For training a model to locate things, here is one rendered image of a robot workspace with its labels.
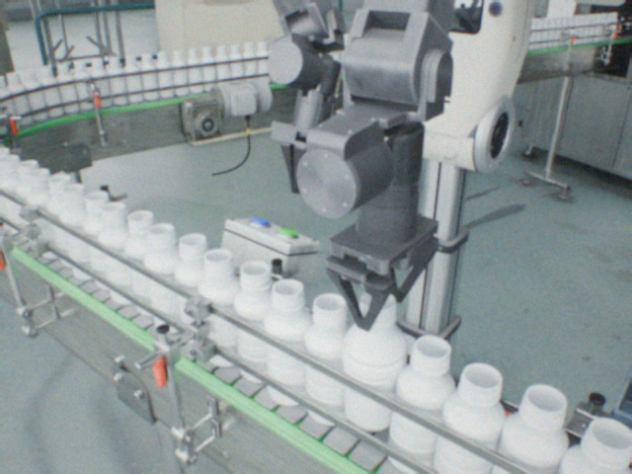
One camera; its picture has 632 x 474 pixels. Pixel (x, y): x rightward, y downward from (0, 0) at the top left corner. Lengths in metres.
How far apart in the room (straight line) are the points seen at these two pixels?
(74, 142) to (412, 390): 1.74
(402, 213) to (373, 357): 0.16
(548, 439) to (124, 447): 1.72
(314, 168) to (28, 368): 2.23
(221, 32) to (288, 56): 3.98
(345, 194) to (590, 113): 4.04
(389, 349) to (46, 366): 2.08
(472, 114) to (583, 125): 3.38
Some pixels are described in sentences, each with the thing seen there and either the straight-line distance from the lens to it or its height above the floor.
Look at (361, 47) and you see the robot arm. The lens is 0.47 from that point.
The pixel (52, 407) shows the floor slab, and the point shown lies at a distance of 2.35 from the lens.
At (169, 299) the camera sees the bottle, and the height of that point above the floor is 1.06.
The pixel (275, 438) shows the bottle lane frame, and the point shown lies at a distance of 0.74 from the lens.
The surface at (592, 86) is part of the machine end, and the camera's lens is 4.39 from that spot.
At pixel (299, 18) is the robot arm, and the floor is 1.42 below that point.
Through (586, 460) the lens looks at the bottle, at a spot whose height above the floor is 1.14.
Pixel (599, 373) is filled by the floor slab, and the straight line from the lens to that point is 2.54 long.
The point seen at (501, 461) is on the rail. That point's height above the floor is 1.11.
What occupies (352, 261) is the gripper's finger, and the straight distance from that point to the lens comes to 0.53.
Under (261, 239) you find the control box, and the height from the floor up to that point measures 1.11.
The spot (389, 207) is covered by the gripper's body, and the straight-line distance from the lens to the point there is 0.50.
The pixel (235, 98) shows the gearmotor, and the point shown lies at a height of 1.01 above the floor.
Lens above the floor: 1.52
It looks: 29 degrees down
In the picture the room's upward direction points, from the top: straight up

#### Task description
The records above must be returned exactly, with each picture omitted.

#### Worked solution
For training a model to locate things, here is one rendered image of a robot workspace with its labels.
One camera; its picture has 632 x 474 pixels. Pixel (x, y): x rightward, y downward from (0, 0) at the top left corner. Lengths in metres.
How far apart in the room (straight line) are the points seen at these two pixels?
(74, 142) to (412, 390): 1.74
(402, 213) to (373, 357): 0.16
(548, 439) to (124, 447): 1.72
(314, 168) to (28, 368): 2.23
(221, 32) to (288, 56): 3.98
(345, 194) to (590, 113): 4.04
(389, 349) to (46, 366): 2.08
(472, 114) to (583, 125): 3.38
Some pixels are described in sentences, each with the thing seen there and either the straight-line distance from the lens to it or its height above the floor.
Look at (361, 47) and you see the robot arm. The lens is 0.47 from that point.
The pixel (52, 407) shows the floor slab, and the point shown lies at a distance of 2.35 from the lens.
At (169, 299) the camera sees the bottle, and the height of that point above the floor is 1.06.
The pixel (275, 438) shows the bottle lane frame, and the point shown lies at a distance of 0.74 from the lens.
The surface at (592, 86) is part of the machine end, and the camera's lens is 4.39 from that spot.
At pixel (299, 18) is the robot arm, and the floor is 1.42 below that point.
Through (586, 460) the lens looks at the bottle, at a spot whose height above the floor is 1.14.
Pixel (599, 373) is filled by the floor slab, and the straight line from the lens to that point is 2.54 long.
The point seen at (501, 461) is on the rail. That point's height above the floor is 1.11.
What occupies (352, 261) is the gripper's finger, and the straight distance from that point to the lens comes to 0.53.
Under (261, 239) you find the control box, and the height from the floor up to that point measures 1.11.
The spot (389, 207) is covered by the gripper's body, and the straight-line distance from the lens to the point there is 0.50.
The pixel (235, 98) shows the gearmotor, and the point shown lies at a height of 1.01 above the floor.
Lens above the floor: 1.52
It looks: 29 degrees down
In the picture the room's upward direction points, from the top: straight up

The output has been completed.